Why is there so much pain and hardship in the world? Why am I alive? Why can’t I be truly happy? These were, I remembered, some of my questions to Him. I sobbed myself to sleep. I did not get a response from God that night but I was somehow relieved.

And then one day…

My niece gave me her Bible. She said it’s already mine to keep since she bought a new one. It was my first Bible. I never owned one before. And I wasn’t fond of reading Bible verses. I started to draw inspirations from the Scripture but I admit that I do not fully understand them. They are very profound.

I realized that, indeed, God moves in mysterious ways. And it is true that He will use people as His instruments to show and demonstrate His love for us. I least expected that it would be my niece.

I turned to God in an effort to discover a sense of meaning. And reading the Bible opened a doorway to a new life.

Looking at my diary for reference, it was Psalms 46:10 that first struck me. "Be still and know that I am God!" I don’t know how everything happened, but what I could remember mostly is the feeling of joy and comfort. And every day I feel excited for what God has in store for me.


October 2009. We had a new office mate. He was a typical kind of guy. Actually, he was too shy and if it weren’t for work, I believe he wouldn’t approach me. I could not explain it but there was something in him that piqued my curiosity.

It started one day when he saw me reading Bible in my desk. He suddenly asked me if I really understand what I was reading. I felt somehow, insulted but deep down inside it really made sense.

At first, I find him really weird but we became good friends and I started to see good qualities in him. I have met only a few people who immediately give me the feeling that they are full of love and satisfaction. I know it is the kind of love that transcends the boundaries of human love which overflowed through him. I know it was God working in him.

As time goes by, I became eager to know and find out the real reason of his happiness and love. And then he shared Jesus to me. He didn’t explain much but he encouraged me to continue reading the Bible and the God has an amazing plan for me.


December 2009. He invited me to attend their simple gathering in their Church. It was their Christmas Party. I was hesitant at first especially when I learned that He was a Christian. He encouraged me to trust God and just open my heart. I ended up saying yes.

It was during that time when I heard about the Gospel. I felt blessed hearing a powerful message which is very different from that of the pulpits to which I was accustomed to. Right at that very moment I accepted Jesus as my personal Lord and Saviour. My body is now the temple of His Holy Spirit. I was indeed one of the most memorable events of my life. I admit I did not fully understand what was happening to me but I knew that it was having a positive effect on my life. I felt better since that day.

I’ve undergone series of Bible studies. The more I learned, the more I became amazed. On May 2010, I know there was no turning back. I finally decided to surrender my life to His lordship.
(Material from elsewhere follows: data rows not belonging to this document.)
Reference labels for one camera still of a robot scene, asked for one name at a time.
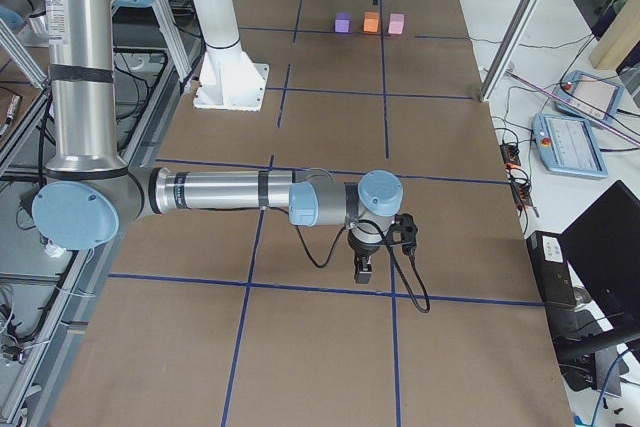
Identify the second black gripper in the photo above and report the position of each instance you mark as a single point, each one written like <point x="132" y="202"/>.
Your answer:
<point x="363" y="248"/>

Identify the orange foam cube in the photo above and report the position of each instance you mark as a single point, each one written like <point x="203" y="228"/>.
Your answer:
<point x="371" y="22"/>

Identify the light pink foam cube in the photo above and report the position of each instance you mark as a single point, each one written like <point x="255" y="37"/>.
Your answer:
<point x="396" y="24"/>

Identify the dark purple foam cube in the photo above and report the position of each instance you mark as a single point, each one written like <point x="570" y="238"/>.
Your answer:
<point x="342" y="23"/>

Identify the orange black connector block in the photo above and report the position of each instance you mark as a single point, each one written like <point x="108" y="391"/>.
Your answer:
<point x="510" y="154"/>

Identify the black electronics box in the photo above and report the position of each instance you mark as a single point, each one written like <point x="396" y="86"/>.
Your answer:
<point x="550" y="270"/>

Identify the blue teach pendant near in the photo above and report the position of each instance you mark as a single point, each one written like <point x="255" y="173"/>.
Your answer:
<point x="566" y="145"/>

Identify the blue teach pendant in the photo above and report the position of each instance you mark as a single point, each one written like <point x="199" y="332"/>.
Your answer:
<point x="587" y="93"/>
<point x="566" y="145"/>

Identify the black laptop monitor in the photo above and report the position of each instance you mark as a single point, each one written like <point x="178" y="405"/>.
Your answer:
<point x="602" y="247"/>

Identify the blue teach pendant far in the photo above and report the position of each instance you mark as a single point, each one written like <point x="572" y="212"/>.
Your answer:
<point x="587" y="93"/>

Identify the wooden plank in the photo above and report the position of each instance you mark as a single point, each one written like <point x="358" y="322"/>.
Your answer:
<point x="617" y="32"/>

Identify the aluminium frame post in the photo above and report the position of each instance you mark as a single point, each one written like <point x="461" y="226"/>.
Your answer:
<point x="506" y="49"/>

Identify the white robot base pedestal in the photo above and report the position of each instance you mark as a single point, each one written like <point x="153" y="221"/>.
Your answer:
<point x="229" y="79"/>

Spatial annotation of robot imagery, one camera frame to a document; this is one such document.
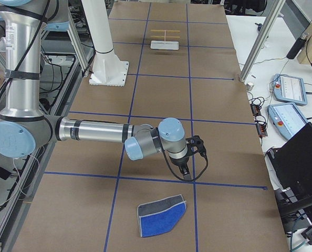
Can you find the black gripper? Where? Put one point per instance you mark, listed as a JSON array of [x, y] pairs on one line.
[[179, 163]]

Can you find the blue and grey towel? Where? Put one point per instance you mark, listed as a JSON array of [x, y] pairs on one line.
[[161, 216]]

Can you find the small silver cylinder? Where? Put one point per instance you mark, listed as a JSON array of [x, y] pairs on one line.
[[249, 86]]

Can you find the black computer monitor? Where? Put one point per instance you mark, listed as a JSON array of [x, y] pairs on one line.
[[293, 162]]

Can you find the near blue teach pendant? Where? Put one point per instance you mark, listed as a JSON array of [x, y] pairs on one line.
[[287, 118]]

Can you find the blue teach pendant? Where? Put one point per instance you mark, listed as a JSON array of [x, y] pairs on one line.
[[287, 118], [289, 89]]

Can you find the far blue teach pendant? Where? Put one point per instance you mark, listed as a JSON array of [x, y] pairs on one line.
[[289, 89]]

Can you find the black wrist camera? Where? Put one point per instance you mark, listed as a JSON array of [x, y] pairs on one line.
[[195, 145]]

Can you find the white camera mast pedestal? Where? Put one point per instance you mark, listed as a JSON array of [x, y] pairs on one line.
[[107, 68]]

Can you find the aluminium frame post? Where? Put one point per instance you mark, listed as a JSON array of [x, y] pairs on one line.
[[261, 37]]

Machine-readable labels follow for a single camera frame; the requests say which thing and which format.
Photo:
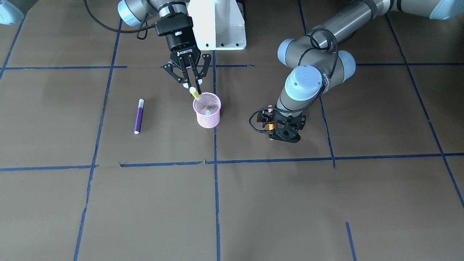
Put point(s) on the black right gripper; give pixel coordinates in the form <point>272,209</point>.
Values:
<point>184,51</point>

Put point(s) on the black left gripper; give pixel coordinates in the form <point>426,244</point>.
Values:
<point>263,117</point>

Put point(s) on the orange marker pen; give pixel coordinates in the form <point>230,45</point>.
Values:
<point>271,126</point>

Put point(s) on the yellow marker pen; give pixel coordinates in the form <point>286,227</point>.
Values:
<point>195,93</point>

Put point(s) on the purple marker pen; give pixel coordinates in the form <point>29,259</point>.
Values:
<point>139,117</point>

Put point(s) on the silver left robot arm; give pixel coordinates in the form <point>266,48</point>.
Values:
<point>318,64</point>

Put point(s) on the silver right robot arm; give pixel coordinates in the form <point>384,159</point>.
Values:
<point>143,15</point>

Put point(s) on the pink mesh pen holder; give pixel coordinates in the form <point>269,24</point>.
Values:
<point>211,100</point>

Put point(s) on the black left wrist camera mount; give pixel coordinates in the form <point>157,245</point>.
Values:
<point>298,123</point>

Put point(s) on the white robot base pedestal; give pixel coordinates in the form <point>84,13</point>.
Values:
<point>218,24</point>

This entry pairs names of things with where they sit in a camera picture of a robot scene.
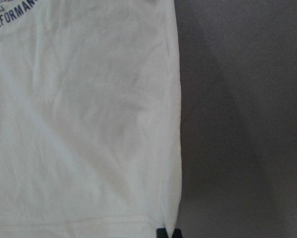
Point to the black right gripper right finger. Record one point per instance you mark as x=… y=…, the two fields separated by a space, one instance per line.
x=177 y=233

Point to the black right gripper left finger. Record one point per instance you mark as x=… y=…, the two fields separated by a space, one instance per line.
x=161 y=233

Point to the beige long-sleeve printed shirt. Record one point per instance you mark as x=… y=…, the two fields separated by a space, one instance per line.
x=90 y=106

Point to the brown table mat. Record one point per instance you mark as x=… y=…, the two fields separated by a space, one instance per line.
x=238 y=66

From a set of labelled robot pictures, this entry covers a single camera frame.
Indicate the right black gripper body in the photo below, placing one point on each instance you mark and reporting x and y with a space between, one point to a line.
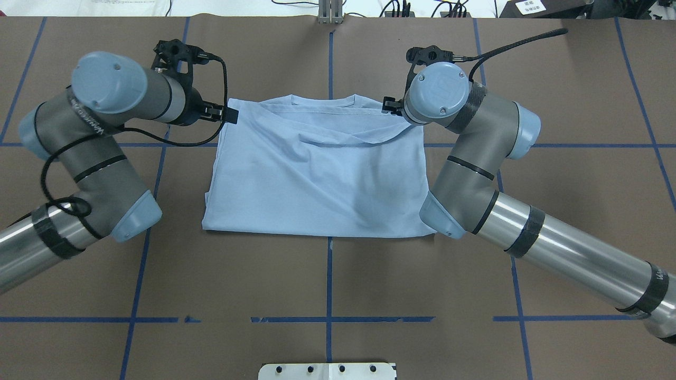
391 104

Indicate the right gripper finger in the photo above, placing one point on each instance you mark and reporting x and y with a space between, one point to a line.
386 104

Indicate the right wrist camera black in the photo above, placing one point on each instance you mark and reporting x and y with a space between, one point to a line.
425 56

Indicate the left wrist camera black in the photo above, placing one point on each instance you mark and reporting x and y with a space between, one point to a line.
177 59

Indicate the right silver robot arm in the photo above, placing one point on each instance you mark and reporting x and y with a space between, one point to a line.
465 197

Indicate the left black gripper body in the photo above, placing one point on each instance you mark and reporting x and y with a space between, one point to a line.
194 107

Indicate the aluminium frame post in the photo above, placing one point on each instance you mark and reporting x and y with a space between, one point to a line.
330 11

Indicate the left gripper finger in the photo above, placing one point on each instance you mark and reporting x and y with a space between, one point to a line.
213 112

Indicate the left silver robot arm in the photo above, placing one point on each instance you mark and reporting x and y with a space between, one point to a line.
92 190

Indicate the light blue t-shirt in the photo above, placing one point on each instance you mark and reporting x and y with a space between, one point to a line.
297 166

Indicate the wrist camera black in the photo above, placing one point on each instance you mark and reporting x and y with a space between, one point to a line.
425 56
177 59

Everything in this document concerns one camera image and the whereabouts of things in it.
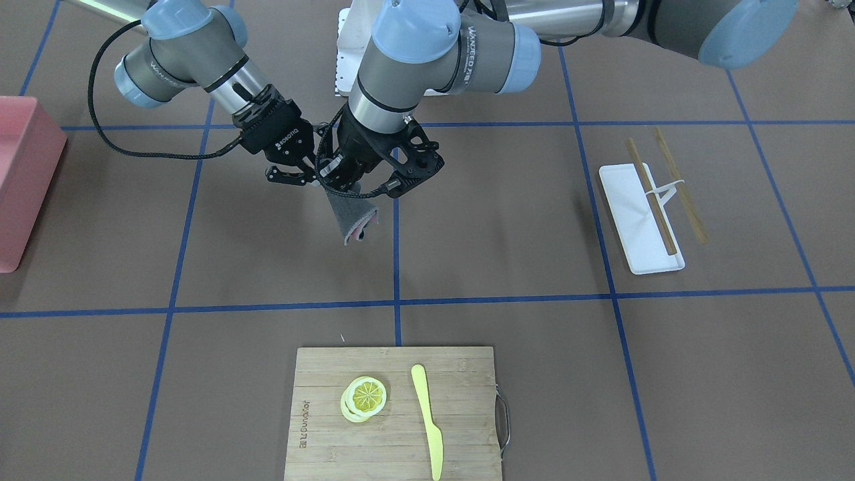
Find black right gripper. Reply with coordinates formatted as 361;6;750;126
232;94;319;186

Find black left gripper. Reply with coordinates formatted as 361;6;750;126
314;110;394;198

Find grey wiping cloth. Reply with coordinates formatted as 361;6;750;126
325;189;379;246

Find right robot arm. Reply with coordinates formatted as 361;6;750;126
88;1;318;186

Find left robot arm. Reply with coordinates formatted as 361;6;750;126
317;1;798;198

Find yellow lemon slices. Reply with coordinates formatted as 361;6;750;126
340;375;387;423

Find pink plastic bin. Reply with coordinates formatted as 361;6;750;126
1;96;67;273

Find bamboo cutting board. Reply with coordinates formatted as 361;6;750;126
284;347;503;480

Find yellow plastic knife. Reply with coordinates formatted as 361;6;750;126
410;363;445;480

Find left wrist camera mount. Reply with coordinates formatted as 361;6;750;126
367;118;445;198

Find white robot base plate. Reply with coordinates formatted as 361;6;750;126
334;1;382;98

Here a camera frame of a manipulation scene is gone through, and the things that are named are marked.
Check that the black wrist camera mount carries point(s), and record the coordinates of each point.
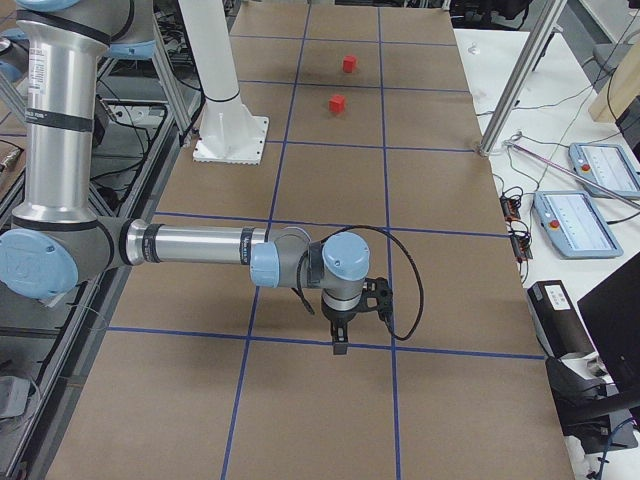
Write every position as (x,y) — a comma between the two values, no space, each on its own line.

I now saw that I had a purpose, a meaning and a worth. I saw that God only works for good. That His love is so great and it would give me hope. I also know his love would fill my longing for a father’s love.

This is me today, all by the grace of God. When everything was at a standstill, Jesus found me. He was and is patiently at work in me the whole 28 years of my life. The old me has gone and a new has come. I have witnessed powerful miracles as well as painful trials which are part of the testing of my faith as a Christian.

But I always thank God that He finds me worthy of my walk with Him, even though I still do wrong. God is faithful. He has called me & has chosen me for a great work and He is bringing it to pass by blessing me along with my family.

Now, I am confident to say that I am God’s work in progress. 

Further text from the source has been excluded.